Detalhes da Operação
Nesta fase, foram emitidos nove mandados de busca e apreensão, realizados em diversas localidades, incluindo as cidades do Rio de Janeiro e São Paulo. Além disso, a 10ª Vara Federal Criminal do Rio de Janeiro determinou o sequestro de bens dos investigados, correspondendo ao valor total das fraudes.
Acusações e Contexto
As investigações revelam que os suspeitos possuíam conhecimento sobre fraudes contábeis que ocorreram ao longo dos anos, ligadas a operações de risco sacado e a contratos de verba de propaganda cooperada, que foram contabilizados sem respaldo econômico. A PF também indicou indícios de manipulação de mercado e formação de associações criminosas entre os envolvidos.
Fases Anteriores da Operação
A primeira fase da Operação Disclosure foi realizada em junho de 2024, com a prisão de ex-diretores da Americanas e a apreensão de bens que totalizavam mais de R$ 500 milhões. Durante essa etapa, a PF contou com a colaboração da atual diretoria da empresa, que ajudou a identificar fraudes relacionadas a operações de risco sacado, onde a varejista antecipava pagamentos a fornecedores através de empréstimos.

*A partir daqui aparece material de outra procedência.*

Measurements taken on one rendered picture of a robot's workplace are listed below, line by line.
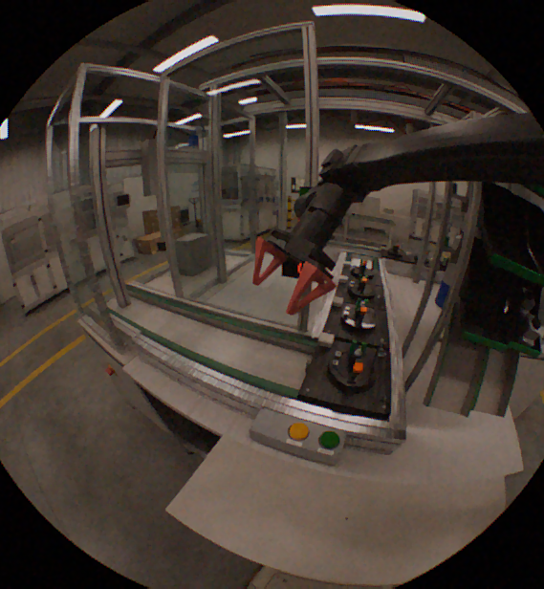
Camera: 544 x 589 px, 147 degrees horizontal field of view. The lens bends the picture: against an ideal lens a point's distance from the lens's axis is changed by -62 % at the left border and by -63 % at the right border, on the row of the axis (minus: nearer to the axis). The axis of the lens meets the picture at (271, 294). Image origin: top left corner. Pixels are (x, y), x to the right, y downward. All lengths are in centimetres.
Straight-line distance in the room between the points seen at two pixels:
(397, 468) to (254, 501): 36
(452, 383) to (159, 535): 156
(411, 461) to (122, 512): 155
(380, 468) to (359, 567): 27
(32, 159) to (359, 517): 864
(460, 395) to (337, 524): 42
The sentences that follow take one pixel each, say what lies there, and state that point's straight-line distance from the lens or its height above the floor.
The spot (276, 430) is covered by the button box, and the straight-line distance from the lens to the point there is 49.
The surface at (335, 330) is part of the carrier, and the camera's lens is 74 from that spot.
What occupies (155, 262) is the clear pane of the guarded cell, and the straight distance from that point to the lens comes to 160.
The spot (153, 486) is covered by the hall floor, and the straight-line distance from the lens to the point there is 159.
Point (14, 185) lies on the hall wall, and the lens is 814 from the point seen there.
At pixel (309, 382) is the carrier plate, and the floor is 97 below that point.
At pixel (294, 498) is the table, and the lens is 56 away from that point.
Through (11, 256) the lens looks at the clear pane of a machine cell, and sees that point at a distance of 516.
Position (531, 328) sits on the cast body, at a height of 125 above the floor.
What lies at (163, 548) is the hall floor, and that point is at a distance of 156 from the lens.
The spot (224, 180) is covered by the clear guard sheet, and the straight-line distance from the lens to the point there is 70.
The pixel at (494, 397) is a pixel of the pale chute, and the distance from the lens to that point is 73.
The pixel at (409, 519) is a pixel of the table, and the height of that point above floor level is 86.
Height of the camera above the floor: 141
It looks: 29 degrees down
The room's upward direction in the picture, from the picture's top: straight up
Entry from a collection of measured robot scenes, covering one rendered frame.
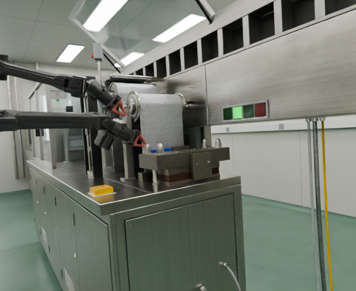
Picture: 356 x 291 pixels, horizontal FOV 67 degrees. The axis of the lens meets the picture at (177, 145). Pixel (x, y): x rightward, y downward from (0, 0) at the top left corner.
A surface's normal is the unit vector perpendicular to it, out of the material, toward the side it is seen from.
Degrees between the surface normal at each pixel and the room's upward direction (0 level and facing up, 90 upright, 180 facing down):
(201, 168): 90
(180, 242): 90
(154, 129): 90
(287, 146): 90
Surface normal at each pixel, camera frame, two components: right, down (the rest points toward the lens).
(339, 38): -0.83, 0.08
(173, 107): 0.56, 0.01
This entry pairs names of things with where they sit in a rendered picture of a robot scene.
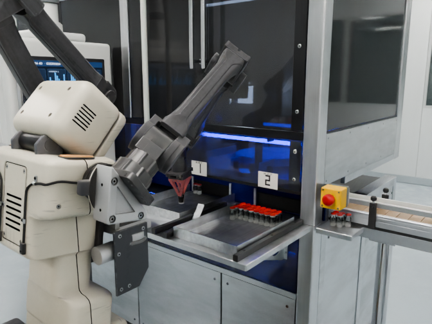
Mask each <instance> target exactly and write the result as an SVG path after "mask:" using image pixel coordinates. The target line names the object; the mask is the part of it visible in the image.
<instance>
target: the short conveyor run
mask: <svg viewBox="0 0 432 324"><path fill-rule="evenodd" d="M383 192H384V194H382V198H379V197H376V196H374V195H373V196H368V195H361V194H356V193H349V203H348V206H347V207H345V208H343V209H342V210H340V211H339V212H345V213H351V214H352V216H351V218H352V220H351V225H354V226H360V227H363V233H362V234H360V237H364V238H368V239H373V240H378V241H381V242H386V243H389V244H395V245H398V246H403V247H406V248H411V249H416V250H419V251H425V252H428V253H432V207H431V206H424V205H420V204H413V203H408V202H402V201H394V200H390V199H389V195H387V193H388V192H389V189H388V188H383ZM333 211H338V210H332V209H328V211H327V221H328V220H330V216H331V215H330V213H331V212H333Z"/></svg>
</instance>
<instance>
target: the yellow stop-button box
mask: <svg viewBox="0 0 432 324"><path fill-rule="evenodd" d="M326 194H331V195H333V196H334V198H335V203H334V204H333V205H332V206H325V205H324V204H323V202H322V198H323V196H324V195H326ZM348 195H349V186H344V185H340V184H332V183H329V184H327V185H325V186H323V187H321V204H320V206H321V207H322V208H328V209H332V210H338V211H340V210H342V209H343V208H345V207H347V206H348Z"/></svg>
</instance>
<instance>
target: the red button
mask: <svg viewBox="0 0 432 324"><path fill-rule="evenodd" d="M322 202H323V204H324V205H325V206H332V205H333V204H334V203H335V198H334V196H333V195H331V194H329V193H328V194H326V195H324V196H323V198H322Z"/></svg>
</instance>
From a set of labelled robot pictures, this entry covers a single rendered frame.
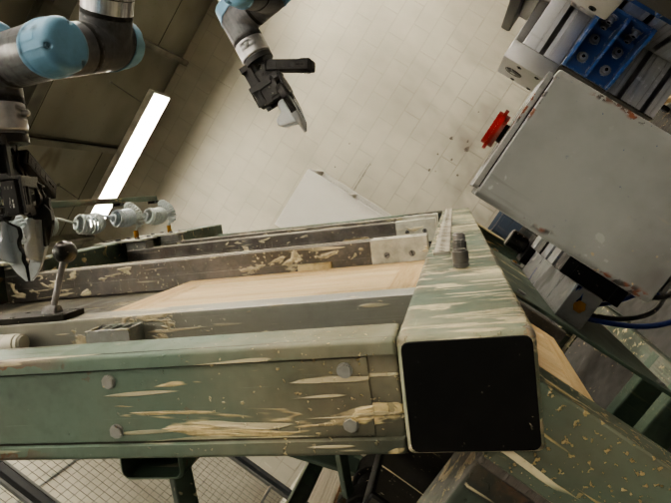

Desafios do Mercado Financeiro
As investigações destacaram preocupações sobre a regulamentação do mercado financeiro no Brasil. Especialistas apontaram a necessidade de um equilíbrio entre a regulamentação estatal e a autorregulação do mercado, além de conflitos de interesse que podem prejudicar o monitoramento de práticas contábeis. A sofisticação das fraudes empresariais, aliada à falta de recursos e pessoal nos órgãos reguladores, também foram citadas como barreiras ao efetivo acompanhamento das grandes corporações.
Considerações Finais
A Operação Disclosure se destaca como um passo significativo no combate à corrupção e à má gestão financeira em grandes empresas no Brasil. As investigações em curso podem trazer à tona novas evidências e promover uma reflexão sobre a necessidade de melhorias nas regulamentações do setor financeiro, garantindo maior transparência e proteção aos investidores.